What you are asked to do — Where the records below reach the line containing "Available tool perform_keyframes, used", start transcribing, and end with the line containing "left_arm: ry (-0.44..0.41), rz", exactly and with nothing else added.

Entries shown —
○ ○ ○ ○

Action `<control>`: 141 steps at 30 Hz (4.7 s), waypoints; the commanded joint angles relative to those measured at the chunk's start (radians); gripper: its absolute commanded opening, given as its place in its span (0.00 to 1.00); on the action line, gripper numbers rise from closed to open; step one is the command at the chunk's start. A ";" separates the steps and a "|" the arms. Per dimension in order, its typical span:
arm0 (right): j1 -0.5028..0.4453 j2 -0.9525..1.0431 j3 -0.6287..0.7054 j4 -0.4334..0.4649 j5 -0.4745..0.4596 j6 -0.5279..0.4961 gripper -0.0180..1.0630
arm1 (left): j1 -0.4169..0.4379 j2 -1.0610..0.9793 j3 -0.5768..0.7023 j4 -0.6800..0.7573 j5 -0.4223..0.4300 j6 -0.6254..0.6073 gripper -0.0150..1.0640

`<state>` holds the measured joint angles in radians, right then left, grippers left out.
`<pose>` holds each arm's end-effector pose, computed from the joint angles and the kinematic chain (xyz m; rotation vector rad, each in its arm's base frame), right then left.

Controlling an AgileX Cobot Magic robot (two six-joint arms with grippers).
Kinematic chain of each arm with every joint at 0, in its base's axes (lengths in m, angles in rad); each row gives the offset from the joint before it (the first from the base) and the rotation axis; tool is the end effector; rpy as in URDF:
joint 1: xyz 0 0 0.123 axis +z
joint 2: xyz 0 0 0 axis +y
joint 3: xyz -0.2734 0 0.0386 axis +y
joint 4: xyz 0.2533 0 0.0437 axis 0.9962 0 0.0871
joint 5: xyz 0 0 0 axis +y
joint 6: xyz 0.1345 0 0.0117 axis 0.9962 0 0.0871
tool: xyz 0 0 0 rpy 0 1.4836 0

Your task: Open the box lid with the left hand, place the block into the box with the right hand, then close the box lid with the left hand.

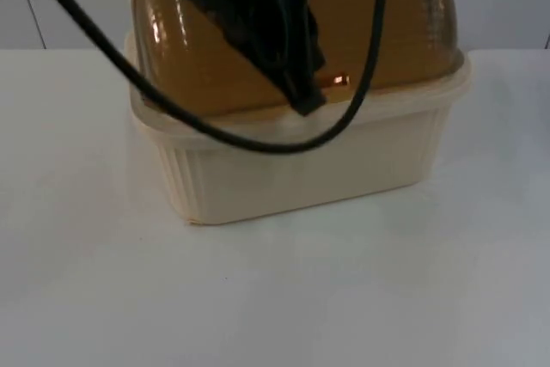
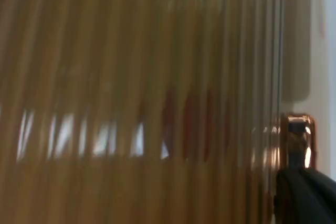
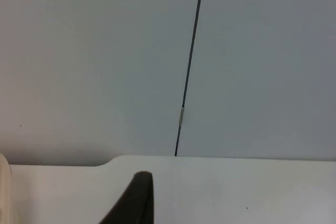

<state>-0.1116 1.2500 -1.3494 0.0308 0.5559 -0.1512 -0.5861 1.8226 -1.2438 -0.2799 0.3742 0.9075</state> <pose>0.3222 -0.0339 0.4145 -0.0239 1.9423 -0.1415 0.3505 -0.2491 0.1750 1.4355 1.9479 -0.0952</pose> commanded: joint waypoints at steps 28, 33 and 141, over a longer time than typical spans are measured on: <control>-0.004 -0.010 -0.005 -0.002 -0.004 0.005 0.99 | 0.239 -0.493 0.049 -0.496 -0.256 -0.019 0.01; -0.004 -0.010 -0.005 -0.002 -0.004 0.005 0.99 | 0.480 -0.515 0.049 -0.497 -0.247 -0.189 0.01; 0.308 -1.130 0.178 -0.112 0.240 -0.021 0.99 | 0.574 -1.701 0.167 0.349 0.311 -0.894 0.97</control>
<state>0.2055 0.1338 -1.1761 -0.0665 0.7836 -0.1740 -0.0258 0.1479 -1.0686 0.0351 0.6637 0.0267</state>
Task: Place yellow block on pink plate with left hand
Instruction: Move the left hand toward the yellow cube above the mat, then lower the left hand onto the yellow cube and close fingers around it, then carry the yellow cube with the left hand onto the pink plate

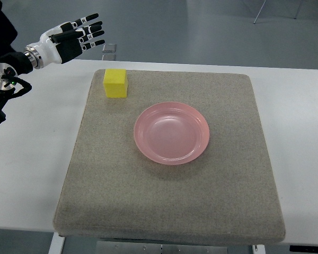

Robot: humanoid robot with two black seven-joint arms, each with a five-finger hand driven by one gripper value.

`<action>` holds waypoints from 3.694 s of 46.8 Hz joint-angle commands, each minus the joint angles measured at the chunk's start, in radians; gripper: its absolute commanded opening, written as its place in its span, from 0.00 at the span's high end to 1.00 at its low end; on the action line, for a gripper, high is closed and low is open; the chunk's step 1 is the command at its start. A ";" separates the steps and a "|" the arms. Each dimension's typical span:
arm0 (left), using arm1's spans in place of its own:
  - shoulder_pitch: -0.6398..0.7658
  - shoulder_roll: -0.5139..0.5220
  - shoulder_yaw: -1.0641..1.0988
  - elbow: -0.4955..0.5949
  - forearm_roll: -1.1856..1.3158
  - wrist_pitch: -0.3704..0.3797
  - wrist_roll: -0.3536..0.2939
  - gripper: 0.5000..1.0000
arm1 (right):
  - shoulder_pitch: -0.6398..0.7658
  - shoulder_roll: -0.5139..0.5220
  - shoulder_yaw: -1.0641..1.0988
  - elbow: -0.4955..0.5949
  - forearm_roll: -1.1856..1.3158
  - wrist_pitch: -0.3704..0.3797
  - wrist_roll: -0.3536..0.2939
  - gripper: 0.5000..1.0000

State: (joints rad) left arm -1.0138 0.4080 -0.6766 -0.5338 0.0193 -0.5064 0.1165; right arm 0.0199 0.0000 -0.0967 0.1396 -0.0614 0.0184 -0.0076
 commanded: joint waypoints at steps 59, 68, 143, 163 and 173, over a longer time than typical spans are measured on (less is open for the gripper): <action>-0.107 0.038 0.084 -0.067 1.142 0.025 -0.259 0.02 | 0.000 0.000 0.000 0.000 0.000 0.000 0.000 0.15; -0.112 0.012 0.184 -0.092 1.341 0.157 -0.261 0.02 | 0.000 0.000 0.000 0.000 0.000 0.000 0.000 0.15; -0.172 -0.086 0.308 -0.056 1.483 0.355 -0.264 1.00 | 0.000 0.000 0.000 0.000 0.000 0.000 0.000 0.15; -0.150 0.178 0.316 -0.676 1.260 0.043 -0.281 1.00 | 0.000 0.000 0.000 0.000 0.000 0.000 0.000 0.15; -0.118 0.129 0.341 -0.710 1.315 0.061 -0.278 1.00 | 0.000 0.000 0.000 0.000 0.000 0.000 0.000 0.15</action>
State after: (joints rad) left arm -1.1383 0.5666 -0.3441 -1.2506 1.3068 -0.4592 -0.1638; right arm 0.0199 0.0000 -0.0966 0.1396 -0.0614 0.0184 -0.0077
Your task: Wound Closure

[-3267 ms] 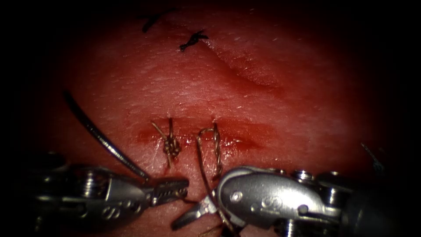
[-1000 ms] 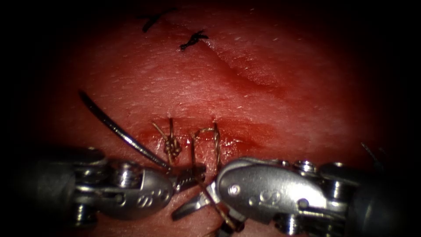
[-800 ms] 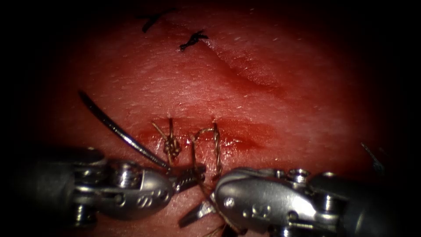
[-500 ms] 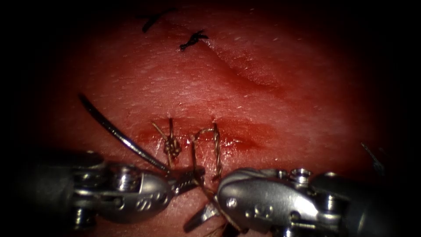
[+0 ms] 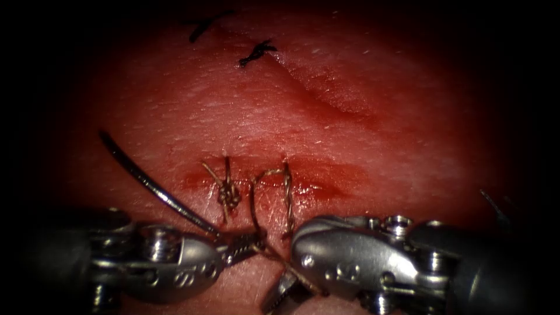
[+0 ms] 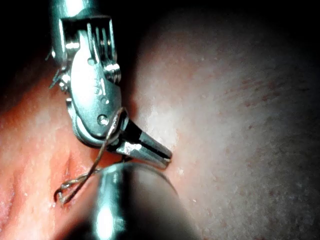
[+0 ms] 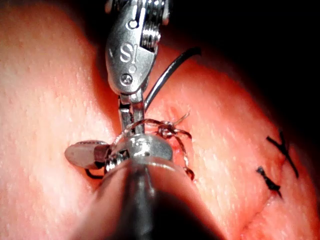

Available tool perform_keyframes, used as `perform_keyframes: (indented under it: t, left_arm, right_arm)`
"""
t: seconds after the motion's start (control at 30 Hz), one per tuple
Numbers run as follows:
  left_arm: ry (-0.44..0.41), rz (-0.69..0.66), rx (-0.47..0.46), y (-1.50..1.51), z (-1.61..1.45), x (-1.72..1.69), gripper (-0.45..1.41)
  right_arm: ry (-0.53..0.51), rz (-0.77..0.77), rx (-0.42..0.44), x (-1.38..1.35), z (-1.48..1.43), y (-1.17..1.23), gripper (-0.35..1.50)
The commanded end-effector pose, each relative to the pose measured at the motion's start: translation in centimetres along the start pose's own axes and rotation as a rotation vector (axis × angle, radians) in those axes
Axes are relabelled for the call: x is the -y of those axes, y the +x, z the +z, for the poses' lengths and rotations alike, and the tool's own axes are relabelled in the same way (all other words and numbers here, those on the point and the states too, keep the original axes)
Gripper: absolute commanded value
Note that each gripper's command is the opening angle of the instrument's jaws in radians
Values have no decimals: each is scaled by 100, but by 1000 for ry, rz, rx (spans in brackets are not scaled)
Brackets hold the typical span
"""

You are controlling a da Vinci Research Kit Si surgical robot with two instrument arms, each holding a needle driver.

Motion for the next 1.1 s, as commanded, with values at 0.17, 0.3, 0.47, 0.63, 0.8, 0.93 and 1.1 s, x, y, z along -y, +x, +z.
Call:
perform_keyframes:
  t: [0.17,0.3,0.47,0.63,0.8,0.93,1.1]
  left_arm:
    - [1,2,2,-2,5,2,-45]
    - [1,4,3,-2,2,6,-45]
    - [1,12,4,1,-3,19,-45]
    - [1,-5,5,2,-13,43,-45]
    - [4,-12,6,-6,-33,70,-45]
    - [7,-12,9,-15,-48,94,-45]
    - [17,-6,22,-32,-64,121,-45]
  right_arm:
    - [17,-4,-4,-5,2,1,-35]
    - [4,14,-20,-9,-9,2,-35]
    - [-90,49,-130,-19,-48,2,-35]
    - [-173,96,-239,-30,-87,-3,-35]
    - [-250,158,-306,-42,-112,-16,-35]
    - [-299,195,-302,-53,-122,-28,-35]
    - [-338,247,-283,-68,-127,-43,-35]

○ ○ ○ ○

Reply —
Available tool perform_keyframes, used as `perform_keyframes: (indented under it: t, left_arm, right_arm)`
"""
t: seconds after the motion's start (control at 30 Hz), one per tuple
Numbers run as follows:
  left_arm: ry (-0.44..0.41), rz (-0.69..0.66), rx (-0.47..0.46), y (-1.50..1.51), z (-1.61..1.45), x (-1.72..1.69), gripper (-0.45..1.41)

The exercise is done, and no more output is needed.